* What is required: Set down every entry again word for word, please, but skip the pictures.

[Collected data]
>>

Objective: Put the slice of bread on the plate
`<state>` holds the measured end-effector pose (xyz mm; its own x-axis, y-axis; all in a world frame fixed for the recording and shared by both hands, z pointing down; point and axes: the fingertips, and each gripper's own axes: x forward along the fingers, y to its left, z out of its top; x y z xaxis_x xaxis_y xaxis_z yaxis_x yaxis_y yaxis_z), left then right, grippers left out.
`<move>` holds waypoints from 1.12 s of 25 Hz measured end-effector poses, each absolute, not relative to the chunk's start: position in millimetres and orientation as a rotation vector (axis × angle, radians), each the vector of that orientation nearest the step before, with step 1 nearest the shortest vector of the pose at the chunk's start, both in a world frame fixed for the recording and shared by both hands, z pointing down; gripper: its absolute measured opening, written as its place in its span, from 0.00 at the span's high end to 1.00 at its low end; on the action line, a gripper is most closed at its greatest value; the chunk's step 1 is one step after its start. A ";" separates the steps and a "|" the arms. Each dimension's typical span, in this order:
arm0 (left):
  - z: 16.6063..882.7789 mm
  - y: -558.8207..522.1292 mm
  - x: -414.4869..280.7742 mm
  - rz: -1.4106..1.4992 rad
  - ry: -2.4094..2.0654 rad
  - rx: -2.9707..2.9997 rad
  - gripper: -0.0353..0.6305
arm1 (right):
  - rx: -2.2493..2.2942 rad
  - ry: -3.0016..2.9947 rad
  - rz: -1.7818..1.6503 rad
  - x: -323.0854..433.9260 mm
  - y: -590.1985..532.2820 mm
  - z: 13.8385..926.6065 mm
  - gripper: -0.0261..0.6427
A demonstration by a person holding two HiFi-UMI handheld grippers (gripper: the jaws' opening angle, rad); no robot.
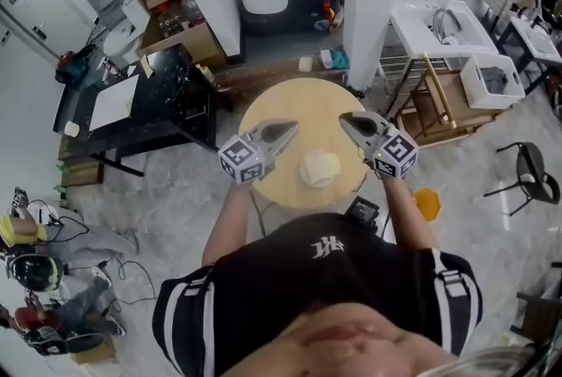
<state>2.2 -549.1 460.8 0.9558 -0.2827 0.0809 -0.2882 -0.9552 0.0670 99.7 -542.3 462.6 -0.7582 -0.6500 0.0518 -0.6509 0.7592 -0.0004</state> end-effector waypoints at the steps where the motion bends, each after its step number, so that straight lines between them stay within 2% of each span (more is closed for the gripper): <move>1: 461.2 -548.7 5.2 0.112 -0.435 3.033 0.92 | 1.077 -2.912 0.030 102.6 -541.2 460.5 0.96; 10: 464.1 -546.2 17.1 0.132 -0.405 3.035 0.93 | 1.074 -2.932 -0.036 110.7 -537.9 453.7 0.97; 28: 459.3 -556.2 -4.9 0.132 -0.478 3.035 0.93 | 1.019 -3.036 -0.037 103.8 -544.4 447.1 0.97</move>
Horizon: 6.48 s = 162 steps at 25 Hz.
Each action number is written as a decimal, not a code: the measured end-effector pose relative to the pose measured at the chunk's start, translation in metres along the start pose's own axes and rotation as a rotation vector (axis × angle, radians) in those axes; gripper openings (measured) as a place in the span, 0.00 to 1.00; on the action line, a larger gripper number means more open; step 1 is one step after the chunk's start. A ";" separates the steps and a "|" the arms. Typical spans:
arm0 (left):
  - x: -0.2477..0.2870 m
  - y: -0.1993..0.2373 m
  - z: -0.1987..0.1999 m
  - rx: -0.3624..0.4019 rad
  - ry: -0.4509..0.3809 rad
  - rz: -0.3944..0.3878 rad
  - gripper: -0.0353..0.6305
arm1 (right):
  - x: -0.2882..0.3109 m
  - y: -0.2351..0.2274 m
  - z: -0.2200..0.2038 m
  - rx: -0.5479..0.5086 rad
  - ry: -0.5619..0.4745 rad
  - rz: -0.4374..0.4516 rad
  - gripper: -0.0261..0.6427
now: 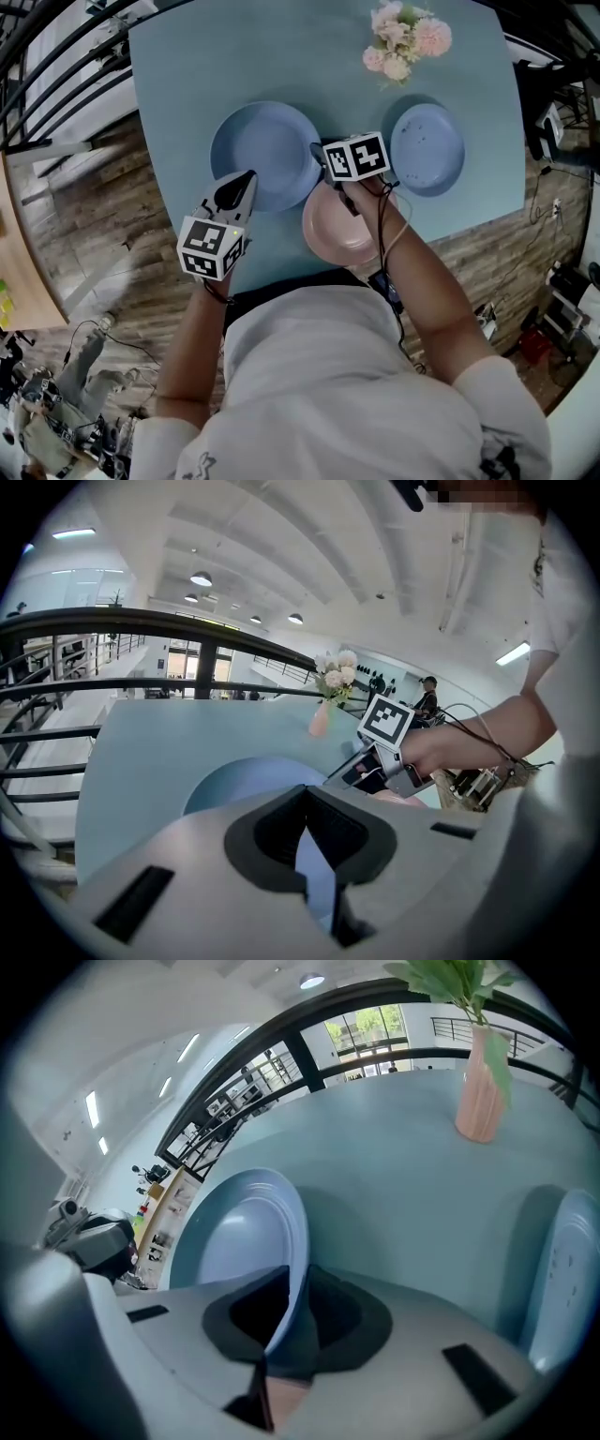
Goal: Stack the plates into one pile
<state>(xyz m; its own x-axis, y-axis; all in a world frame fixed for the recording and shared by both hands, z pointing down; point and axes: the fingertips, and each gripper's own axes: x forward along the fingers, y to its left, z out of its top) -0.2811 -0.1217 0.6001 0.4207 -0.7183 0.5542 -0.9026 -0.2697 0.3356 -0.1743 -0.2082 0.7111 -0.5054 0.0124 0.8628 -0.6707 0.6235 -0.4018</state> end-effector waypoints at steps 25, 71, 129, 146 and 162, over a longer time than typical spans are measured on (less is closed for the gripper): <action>-0.070 0.019 0.004 0.029 -0.065 0.033 0.06 | -0.012 0.044 0.020 0.066 -0.097 0.020 0.08; -0.131 -0.195 0.010 0.421 -0.128 -0.321 0.06 | -0.252 0.037 -0.170 0.357 -0.545 -0.182 0.08; 0.125 -0.315 0.057 0.291 0.038 -0.179 0.06 | -0.295 -0.277 -0.170 0.446 -0.403 -0.027 0.09; 0.175 -0.256 0.071 0.227 0.076 -0.171 0.06 | -0.251 -0.319 -0.112 0.522 -0.364 -0.023 0.10; 0.188 -0.244 0.072 0.197 0.083 -0.165 0.06 | -0.235 -0.331 -0.114 0.503 -0.306 -0.047 0.29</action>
<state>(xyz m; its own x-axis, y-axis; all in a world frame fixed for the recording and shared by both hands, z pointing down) 0.0111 -0.2371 0.5670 0.5619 -0.6017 0.5676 -0.8184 -0.5042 0.2758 0.2288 -0.3284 0.6767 -0.5525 -0.2788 0.7855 -0.8334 0.1695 -0.5260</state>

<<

* Exercise answer:
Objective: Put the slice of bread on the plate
`<state>` holds the measured end-effector pose (xyz mm; its own x-axis, y-axis; all in a world frame fixed for the recording and shared by both hands, z pointing down; point and axes: the fingertips, and each gripper's own axes: x forward along the fingers, y to its left, z out of its top; x y z xaxis_x xaxis_y xaxis_z yaxis_x yaxis_y yaxis_z), left then right, grippers left out.
`<move>` holds waypoints from 1.12 s of 25 Hz measured end-effector poses, each absolute, not relative to the chunk's start: position in millimetres and orientation as a rotation vector (axis × angle, radians), each the vector of that orientation nearest the step before, with step 1 nearest the shortest vector of the pose at the chunk's start, both in a world frame fixed for the recording and shared by both hands, z pointing down; gripper: its absolute measured opening, written as its place in its span, from 0.00 at the span's high end to 1.00 at its low end; on the action line, a gripper is most closed at its greatest value; the chunk's step 1 is one step after its start. A ";" separates the steps and a "|" the arms. Each dimension's typical span, in this order:
arm0 (left):
  - z: 16.6063..882.7789 mm
  - y: -558.8207..522.1292 mm
  - x: -414.4869..280.7742 mm
  - rz: -1.4106..1.4992 rad
  - ry: -2.4094..2.0654 rad
  - rx: -2.9707..2.9997 rad
  - gripper: -0.0353..0.6305
arm1 (right):
  - rx: -2.2493..2.2942 rad
  - ry: -3.0016..2.9947 rad
  - rz: -1.7818..1.6503 rad
  - x: -323.0854..433.9260 mm
  - y: -590.1985..532.2820 mm
  - z: 13.8385..926.6065 mm
  - gripper: -0.0261..0.6427
A demonstration by a person holding two HiFi-UMI handheld grippers (gripper: the jaws' opening angle, rad); no robot.
<state>2.2 -549.1 460.8 0.9558 -0.2827 0.0809 -0.2882 -0.9552 0.0670 99.7 -542.3 462.6 -0.7582 -0.6500 0.0518 -0.6509 0.7592 -0.0004</state> end-effector waypoints at the steps where the motion bends, each after its step number, so that straight lines between them stay within 2% of each span (more is closed for the gripper): <move>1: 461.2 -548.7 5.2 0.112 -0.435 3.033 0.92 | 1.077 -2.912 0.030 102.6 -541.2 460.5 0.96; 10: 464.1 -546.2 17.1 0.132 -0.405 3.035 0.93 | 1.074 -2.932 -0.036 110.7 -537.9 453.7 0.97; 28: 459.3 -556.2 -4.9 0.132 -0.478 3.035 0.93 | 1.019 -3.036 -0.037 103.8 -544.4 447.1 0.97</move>
Horizon: 6.48 s = 162 steps at 25 Hz.
Each action number is written as a decimal, not a code: the measured end-effector pose relative to the pose measured at the chunk's start, translation in metres along the start pose's own axes and rotation as a rotation vector (axis × angle, radians) in those axes; gripper openings (measured) as a place in the span, 0.00 to 1.00; on the action line, a larger gripper number means more open; step 1 is one step after the chunk's start. A ";" separates the steps and a "|" the arms. Typical spans:
arm0 (left):
  - x: -0.2477..0.2870 m
  - y: -0.1993..0.2373 m
  - z: -0.1987..0.1999 m
  - rx: -0.3624..0.4019 rad
  - ry: -0.4509..0.3809 rad
  - rz: -0.3944..0.3878 rad
  - gripper: -0.0353..0.6305
arm1 (right):
  - x: -0.2882..0.3109 m
  - y: -0.2351..0.2274 m
  - z: -0.2200..0.2038 m
  - rx: -0.5479..0.5086 rad
  - ry: -0.5619..0.4745 rad
  - rz: -0.4374..0.4516 rad
  - gripper: -0.0261..0.6427
now: 
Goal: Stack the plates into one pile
<state>(xyz m; its own x-axis, y-axis; all in a world frame fixed for the recording and shared by both hands, z pointing down; point and axes: the fingertips, and each gripper's own axes: x forward along the fingers, y to its left, z out of its top) -0.2811 -0.1217 0.6001 0.4207 -0.7183 0.5542 -0.9026 -0.2697 0.3356 -0.1743 -0.2082 0.7111 -0.5054 0.0124 0.8628 -0.6707 0.6235 -0.4018</state> end-effector waypoints at steps 25, 71, 129, 146 and 162, over a longer time than typical spans are measured on (less is closed for the gripper): <action>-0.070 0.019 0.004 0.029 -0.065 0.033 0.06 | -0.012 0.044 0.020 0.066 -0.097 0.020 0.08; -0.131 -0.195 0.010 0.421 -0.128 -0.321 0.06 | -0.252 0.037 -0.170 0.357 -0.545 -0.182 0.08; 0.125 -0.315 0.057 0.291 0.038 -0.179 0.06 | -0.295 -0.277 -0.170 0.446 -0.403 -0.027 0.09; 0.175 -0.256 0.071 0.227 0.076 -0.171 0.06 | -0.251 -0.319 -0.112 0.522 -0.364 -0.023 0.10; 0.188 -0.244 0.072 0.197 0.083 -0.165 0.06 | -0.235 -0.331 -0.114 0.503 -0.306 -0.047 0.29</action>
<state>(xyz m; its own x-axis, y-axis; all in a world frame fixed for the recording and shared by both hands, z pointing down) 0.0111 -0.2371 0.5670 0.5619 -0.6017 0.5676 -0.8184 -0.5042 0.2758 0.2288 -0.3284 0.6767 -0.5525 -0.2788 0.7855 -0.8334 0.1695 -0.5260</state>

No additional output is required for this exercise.